TEHRAN - Iran’s hardline President Mahmood Ahmadinejad put his proposed cabinet to parliament on Sunday, lashing out at the West and liberalism and promising a government that will ”promote virtue and prohibit vice.”

Signaling his shock election win had delivered a clean break from the previous reformist administration of Mohammad Khatami, Ahmadinejad pledged to fight off liberalism that he argued threatened Islamic values.

“The international community they go so far as to condemn us. What sort of balance is this? This is injustice and oppression, and our nation will not accept this in international affairs,” Ahmadinejad, who took office on August 3, told parliament.

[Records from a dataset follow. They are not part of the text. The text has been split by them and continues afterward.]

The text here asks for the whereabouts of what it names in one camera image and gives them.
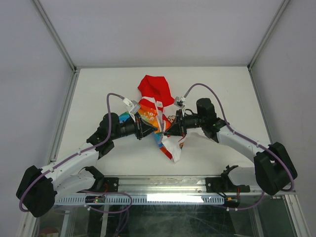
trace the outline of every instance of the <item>wire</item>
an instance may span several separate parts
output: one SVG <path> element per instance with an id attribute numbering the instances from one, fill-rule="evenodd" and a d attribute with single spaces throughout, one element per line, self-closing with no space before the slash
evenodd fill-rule
<path id="1" fill-rule="evenodd" d="M 215 192 L 215 193 L 217 193 L 219 196 L 221 196 L 222 198 L 227 198 L 227 195 L 225 194 L 225 193 L 222 193 L 222 194 L 220 194 L 220 193 L 218 193 L 218 192 Z"/>
<path id="2" fill-rule="evenodd" d="M 97 148 L 97 147 L 103 145 L 103 144 L 106 143 L 106 142 L 108 141 L 108 139 L 110 138 L 110 136 L 111 136 L 111 128 L 112 128 L 112 120 L 111 120 L 111 110 L 110 110 L 109 97 L 110 97 L 111 95 L 116 96 L 116 97 L 119 97 L 119 98 L 122 99 L 122 100 L 124 99 L 123 96 L 118 95 L 118 94 L 115 94 L 115 93 L 109 93 L 109 94 L 107 95 L 107 107 L 108 107 L 108 115 L 109 115 L 109 131 L 108 131 L 108 135 L 107 135 L 106 139 L 105 139 L 104 141 L 100 142 L 100 143 L 97 144 L 97 145 L 94 145 L 94 146 L 88 147 L 88 148 L 86 148 L 86 149 L 83 149 L 83 150 L 81 151 L 81 153 L 90 151 L 90 150 L 92 150 L 92 149 L 94 149 L 94 148 Z M 72 155 L 69 156 L 68 158 L 64 159 L 62 162 L 60 162 L 60 163 L 58 163 L 57 165 L 53 166 L 53 169 L 56 169 L 56 168 L 60 167 L 61 165 L 63 165 L 63 164 L 66 163 L 67 161 L 69 161 L 70 159 L 76 157 L 77 155 L 78 155 L 78 153 L 72 154 Z M 30 189 L 31 189 L 42 177 L 44 177 L 46 174 L 48 174 L 48 173 L 50 173 L 50 172 L 51 172 L 50 170 L 47 170 L 47 171 L 45 171 L 44 173 L 42 173 L 42 174 L 41 174 L 39 177 L 37 177 L 37 178 L 27 187 L 27 189 L 24 191 L 24 193 L 23 193 L 22 196 L 21 196 L 20 202 L 19 202 L 19 208 L 20 208 L 21 211 L 23 211 L 23 212 L 29 212 L 29 210 L 23 208 L 23 200 L 24 200 L 26 194 L 30 191 Z"/>
<path id="3" fill-rule="evenodd" d="M 241 133 L 236 132 L 236 131 L 233 130 L 233 128 L 230 126 L 229 122 L 228 122 L 227 119 L 226 119 L 225 112 L 224 112 L 224 108 L 223 108 L 223 105 L 222 105 L 221 101 L 219 100 L 219 98 L 218 98 L 218 96 L 216 95 L 216 93 L 215 93 L 209 86 L 207 86 L 207 85 L 205 85 L 205 84 L 203 84 L 203 83 L 195 83 L 195 84 L 193 84 L 193 85 L 188 89 L 188 91 L 185 93 L 184 98 L 187 98 L 187 96 L 188 96 L 188 94 L 190 93 L 190 91 L 191 91 L 195 86 L 197 86 L 197 85 L 201 85 L 201 86 L 206 87 L 206 88 L 207 88 L 210 92 L 212 92 L 212 94 L 215 96 L 215 98 L 216 98 L 216 100 L 217 100 L 217 102 L 218 102 L 218 104 L 219 104 L 219 107 L 221 108 L 221 111 L 222 111 L 222 115 L 223 115 L 223 119 L 224 119 L 224 121 L 225 121 L 225 124 L 226 124 L 227 128 L 228 128 L 233 134 L 235 134 L 235 135 L 237 135 L 237 136 L 239 136 L 239 137 L 245 139 L 246 141 L 248 141 L 248 142 L 250 142 L 250 143 L 252 143 L 252 144 L 254 144 L 254 145 L 260 147 L 261 149 L 263 149 L 264 151 L 266 151 L 266 152 L 268 152 L 270 155 L 272 155 L 272 156 L 281 164 L 281 166 L 282 166 L 282 167 L 284 168 L 284 170 L 286 171 L 286 173 L 287 173 L 287 175 L 288 175 L 288 177 L 289 177 L 289 179 L 290 179 L 290 183 L 291 183 L 291 187 L 290 187 L 289 189 L 282 189 L 282 191 L 286 191 L 286 192 L 292 191 L 292 190 L 294 189 L 294 179 L 293 179 L 293 177 L 292 177 L 292 175 L 291 175 L 290 170 L 286 167 L 286 165 L 284 164 L 284 162 L 283 162 L 276 154 L 274 154 L 272 151 L 270 151 L 268 148 L 266 148 L 266 147 L 264 147 L 264 146 L 258 144 L 256 141 L 252 140 L 251 138 L 249 138 L 249 137 L 247 137 L 247 136 L 245 136 L 245 135 L 242 135 Z M 249 206 L 249 207 L 239 208 L 238 210 L 247 210 L 247 209 L 250 209 L 250 208 L 255 207 L 256 205 L 258 205 L 258 204 L 263 200 L 264 194 L 265 194 L 265 193 L 262 192 L 262 195 L 261 195 L 261 197 L 260 197 L 260 199 L 258 200 L 257 203 L 255 203 L 255 204 L 253 204 L 253 205 L 251 205 L 251 206 Z"/>
<path id="4" fill-rule="evenodd" d="M 129 219 L 129 210 L 125 211 L 125 214 L 124 214 L 123 218 L 122 218 L 122 213 L 119 215 L 118 226 L 116 228 L 116 231 L 115 231 L 113 237 L 117 237 L 119 235 L 119 233 L 124 230 L 125 226 L 128 223 L 128 219 Z"/>
<path id="5" fill-rule="evenodd" d="M 127 196 L 129 199 L 130 199 L 130 203 L 129 205 L 124 208 L 123 210 L 121 211 L 102 211 L 102 210 L 99 210 L 99 209 L 96 209 L 92 206 L 89 206 L 89 208 L 91 208 L 91 210 L 94 210 L 94 211 L 97 211 L 97 212 L 101 212 L 101 213 L 106 213 L 106 214 L 119 214 L 119 213 L 122 213 L 122 212 L 125 212 L 126 210 L 128 210 L 132 204 L 133 204 L 133 198 L 131 197 L 131 195 L 129 194 L 126 194 L 126 193 L 123 193 L 123 192 L 113 192 L 113 193 L 98 193 L 98 192 L 92 192 L 92 191 L 89 191 L 89 190 L 82 190 L 81 192 L 83 193 L 87 193 L 87 194 L 114 194 L 114 195 L 124 195 L 124 196 Z"/>
<path id="6" fill-rule="evenodd" d="M 239 199 L 239 196 L 240 196 L 240 188 L 237 187 L 237 199 Z"/>
<path id="7" fill-rule="evenodd" d="M 107 189 L 104 191 L 105 193 L 108 191 L 108 188 L 109 188 L 109 186 L 108 186 L 108 184 L 105 184 L 104 185 L 105 187 L 107 187 Z M 97 199 L 99 199 L 99 198 L 102 198 L 102 197 L 104 197 L 105 196 L 105 194 L 103 194 L 103 195 L 101 195 L 101 196 L 98 196 L 98 197 L 96 197 L 96 198 L 91 198 L 91 199 L 87 199 L 86 201 L 94 201 L 94 200 L 97 200 Z"/>

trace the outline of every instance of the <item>red fabric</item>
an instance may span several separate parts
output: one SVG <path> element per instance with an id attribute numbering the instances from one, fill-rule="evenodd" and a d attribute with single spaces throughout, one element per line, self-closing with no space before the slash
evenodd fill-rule
<path id="1" fill-rule="evenodd" d="M 171 96 L 169 85 L 164 77 L 153 77 L 146 75 L 140 82 L 138 89 L 142 96 L 153 97 L 156 101 L 161 101 L 163 106 L 173 104 L 174 99 Z M 150 108 L 156 108 L 154 103 L 141 99 L 140 104 L 146 105 Z"/>

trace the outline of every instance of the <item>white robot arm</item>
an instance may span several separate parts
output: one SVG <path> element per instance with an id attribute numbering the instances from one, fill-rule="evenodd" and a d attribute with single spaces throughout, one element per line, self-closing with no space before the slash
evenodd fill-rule
<path id="1" fill-rule="evenodd" d="M 56 201 L 70 194 L 81 190 L 102 192 L 104 175 L 95 165 L 98 159 L 113 149 L 113 140 L 131 134 L 141 140 L 156 129 L 143 121 L 138 113 L 123 123 L 119 122 L 117 114 L 106 114 L 97 131 L 73 155 L 40 169 L 34 165 L 29 167 L 16 196 L 34 217 L 40 217 L 49 211 Z"/>
<path id="2" fill-rule="evenodd" d="M 253 167 L 227 166 L 222 177 L 228 177 L 229 185 L 258 186 L 270 195 L 276 194 L 297 177 L 294 165 L 281 143 L 268 144 L 237 132 L 230 124 L 218 118 L 209 98 L 197 100 L 197 114 L 183 113 L 183 100 L 175 104 L 181 109 L 165 135 L 185 136 L 187 129 L 201 127 L 207 138 L 227 145 L 254 163 Z"/>

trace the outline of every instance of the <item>purple cable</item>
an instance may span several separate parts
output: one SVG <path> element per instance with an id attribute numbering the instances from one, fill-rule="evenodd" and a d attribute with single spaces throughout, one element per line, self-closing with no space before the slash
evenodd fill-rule
<path id="1" fill-rule="evenodd" d="M 254 140 L 250 139 L 249 137 L 246 137 L 246 136 L 244 136 L 244 135 L 240 134 L 239 132 L 236 132 L 236 131 L 234 131 L 234 130 L 232 129 L 232 127 L 230 126 L 229 122 L 228 122 L 227 119 L 226 119 L 226 116 L 225 116 L 225 113 L 224 113 L 224 108 L 223 108 L 223 105 L 222 105 L 221 101 L 219 100 L 219 98 L 218 98 L 218 96 L 216 95 L 216 93 L 215 93 L 209 86 L 207 86 L 207 85 L 205 85 L 205 84 L 203 84 L 203 83 L 195 83 L 195 84 L 193 84 L 193 85 L 189 88 L 189 90 L 185 93 L 184 98 L 187 98 L 188 94 L 189 94 L 190 91 L 193 89 L 193 87 L 195 87 L 195 86 L 197 86 L 197 85 L 201 85 L 201 86 L 206 87 L 206 88 L 207 88 L 210 92 L 212 92 L 212 94 L 215 96 L 215 98 L 216 98 L 216 100 L 217 100 L 217 102 L 218 102 L 218 104 L 219 104 L 219 106 L 220 106 L 220 108 L 221 108 L 221 111 L 222 111 L 222 114 L 223 114 L 223 118 L 224 118 L 225 124 L 226 124 L 227 128 L 228 128 L 231 132 L 233 132 L 235 135 L 237 135 L 237 136 L 239 136 L 239 137 L 241 137 L 241 138 L 247 140 L 248 142 L 250 142 L 250 143 L 252 143 L 252 144 L 254 144 L 254 145 L 260 147 L 260 148 L 263 149 L 264 151 L 268 152 L 270 155 L 272 155 L 272 156 L 281 164 L 281 166 L 282 166 L 282 167 L 284 168 L 284 170 L 286 171 L 286 173 L 287 173 L 287 175 L 288 175 L 288 177 L 289 177 L 289 179 L 290 179 L 290 183 L 291 183 L 291 187 L 290 187 L 289 189 L 282 189 L 282 191 L 286 191 L 286 192 L 292 191 L 292 190 L 294 189 L 294 180 L 293 180 L 293 177 L 292 177 L 292 175 L 291 175 L 291 172 L 290 172 L 289 169 L 286 167 L 286 165 L 283 163 L 283 161 L 282 161 L 276 154 L 274 154 L 272 151 L 270 151 L 268 148 L 266 148 L 266 147 L 264 147 L 264 146 L 262 146 L 262 145 L 260 145 L 260 144 L 257 144 L 256 141 L 254 141 Z M 264 197 L 264 192 L 262 193 L 262 195 L 261 195 L 260 199 L 258 200 L 258 202 L 256 202 L 254 205 L 249 206 L 249 207 L 245 207 L 245 208 L 240 208 L 239 210 L 247 210 L 247 209 L 253 208 L 254 206 L 258 205 L 258 204 L 262 201 L 263 197 Z"/>
<path id="2" fill-rule="evenodd" d="M 109 101 L 110 95 L 117 96 L 117 97 L 119 97 L 119 98 L 122 99 L 122 100 L 124 99 L 123 96 L 118 95 L 118 94 L 115 94 L 115 93 L 109 93 L 109 94 L 107 95 L 107 107 L 108 107 L 108 115 L 109 115 L 109 132 L 108 132 L 108 135 L 107 135 L 106 139 L 105 139 L 103 142 L 100 142 L 99 144 L 97 144 L 97 145 L 95 145 L 95 146 L 88 147 L 88 148 L 86 148 L 86 149 L 81 150 L 81 154 L 82 154 L 83 152 L 90 151 L 90 150 L 92 150 L 92 149 L 94 149 L 94 148 L 96 148 L 96 147 L 99 147 L 99 146 L 103 145 L 104 143 L 106 143 L 106 142 L 108 141 L 108 139 L 109 139 L 110 136 L 111 136 L 112 120 L 111 120 L 111 110 L 110 110 L 110 101 Z M 60 167 L 61 165 L 63 165 L 63 164 L 66 163 L 67 161 L 69 161 L 70 159 L 76 157 L 77 155 L 78 155 L 78 153 L 75 153 L 75 154 L 69 156 L 68 158 L 64 159 L 62 162 L 60 162 L 60 163 L 58 163 L 57 165 L 55 165 L 55 166 L 53 167 L 53 169 L 56 169 L 56 168 Z M 50 172 L 50 170 L 48 170 L 48 171 L 44 172 L 43 174 L 41 174 L 39 177 L 37 177 L 37 178 L 27 187 L 27 189 L 25 190 L 25 192 L 22 194 L 21 199 L 20 199 L 20 202 L 19 202 L 19 208 L 20 208 L 21 211 L 23 211 L 23 212 L 29 212 L 29 210 L 23 208 L 23 200 L 24 200 L 26 194 L 27 194 L 27 193 L 30 191 L 30 189 L 38 182 L 38 180 L 40 180 L 42 177 L 44 177 L 44 176 L 45 176 L 46 174 L 48 174 L 49 172 Z"/>
<path id="3" fill-rule="evenodd" d="M 131 197 L 131 195 L 129 194 L 126 194 L 126 193 L 123 193 L 123 192 L 114 192 L 114 193 L 98 193 L 98 192 L 92 192 L 92 191 L 88 191 L 88 190 L 82 190 L 81 192 L 84 192 L 84 193 L 87 193 L 87 194 L 115 194 L 115 195 L 124 195 L 124 196 L 128 196 L 128 198 L 130 199 L 130 204 L 124 208 L 123 210 L 121 211 L 102 211 L 102 210 L 98 210 L 92 206 L 89 206 L 92 210 L 94 211 L 97 211 L 97 212 L 101 212 L 101 213 L 106 213 L 106 214 L 119 214 L 119 213 L 122 213 L 122 212 L 125 212 L 126 210 L 128 210 L 132 204 L 133 204 L 133 198 Z"/>
<path id="4" fill-rule="evenodd" d="M 126 210 L 123 219 L 125 219 L 125 217 L 126 217 L 125 223 L 124 223 L 123 227 L 122 227 L 121 229 L 119 229 L 117 233 L 115 233 L 116 236 L 118 236 L 119 233 L 121 233 L 121 232 L 124 230 L 125 226 L 126 226 L 127 223 L 128 223 L 128 219 L 129 219 L 129 211 L 128 211 L 128 210 Z"/>
<path id="5" fill-rule="evenodd" d="M 251 209 L 251 208 L 253 208 L 253 207 L 259 205 L 259 204 L 262 202 L 264 196 L 265 196 L 265 192 L 262 192 L 262 193 L 261 193 L 261 196 L 260 196 L 260 198 L 259 198 L 259 200 L 258 200 L 255 204 L 253 204 L 253 205 L 251 205 L 251 206 L 248 206 L 248 207 L 237 208 L 237 210 L 238 210 L 238 211 L 249 210 L 249 209 Z M 223 208 L 223 209 L 227 209 L 227 207 L 225 207 L 225 206 L 217 206 L 217 205 L 216 205 L 216 207 L 220 207 L 220 208 Z M 235 208 L 232 208 L 232 207 L 228 207 L 228 209 L 229 209 L 229 210 L 235 210 Z"/>
<path id="6" fill-rule="evenodd" d="M 119 221 L 118 221 L 118 226 L 117 226 L 117 228 L 115 229 L 115 232 L 114 232 L 113 237 L 115 237 L 115 236 L 118 235 L 119 228 L 120 228 L 120 226 L 121 226 L 121 224 L 122 224 L 122 222 L 123 222 L 122 213 L 119 214 L 119 218 L 118 218 L 118 219 L 119 219 Z"/>

It was a clear reference to threats against Iran in the wake of Tehran’s decision to resume sensitive nuclear work earlier this month. The regime has refused to return to a full freeze of nuclear fuel work the focus of fears the country is seeking atomic weapons.

Ahmadinejad also vowed a more assertive trade policy.

“Currently we are importing from some countries billions of dollars whereas they are not buying our oil and they are also not buying our products,” he said in a speech one MP described as “more about ideals than strategies”.

“These countries should be thankful to us because we are helping their economies boom, but they are not thankful and are looking at us as if we were indebted to them,” the 49-year-old former commando told the conservative-controlled assembly.

The speech to the Majlis, carried live on state television and radio, opened a debate that could last several days on the former Tehran mayor’s proposed 21-member cabinet.

Although right-wingers dominate the assembly, the procedure may not be a mere formality. Of those nominated, only two have previously held ministerial posts while the others are mostly unknowns.

Ahmadinejad said four principles would guide the policy of his new government: “expansion of justice, serving people, elevating the country financially and spiritually, and kindness to people”.

“Liberal thought justifies and recognises all abnormalities and deviations (and) isolates the values defined by religious training such as equality, forgiveness, selflessness, chastity and immaculacy,” he told the 290-seat Majlis.

“Our nation does not and will not tolerate such a thing,” he said, vowing a “culture of spirituality” in the Islamic republic.

“We should expand a culture that promotes virtue and prohibits vice, and also favourable to Islamic traditions such as respect to parents, visiting relatives, generosity to orphans and philanthropy... and we should fortify the education, universities, mosques, seminaries and genuine cultural groups.”

Ahmadinejad has allocated political posts such as the interior ministry, intelligence and culture to fellow ultra-conservatives, while technocrats have been appointed to head the oil and foreign ministries.

Since Ahmadinejad announced his team earlier this month, eyebrows have been raised over some nominees’ qualifications including Ali Saidloo, nominated for the sensitive oil ministry, science portfolio nominee Mohammad-Mehdi Zahedi and health ministry nominee Kamran Baqeri-Lankarani.

“If the parliament behaves reasonably and logically, some nominees will not receive the vote of confidence. If the parliament behaves politically, all the ministers would be approved,” Mohammad Khoshchehreh, an MP from Tehran, told IRNA.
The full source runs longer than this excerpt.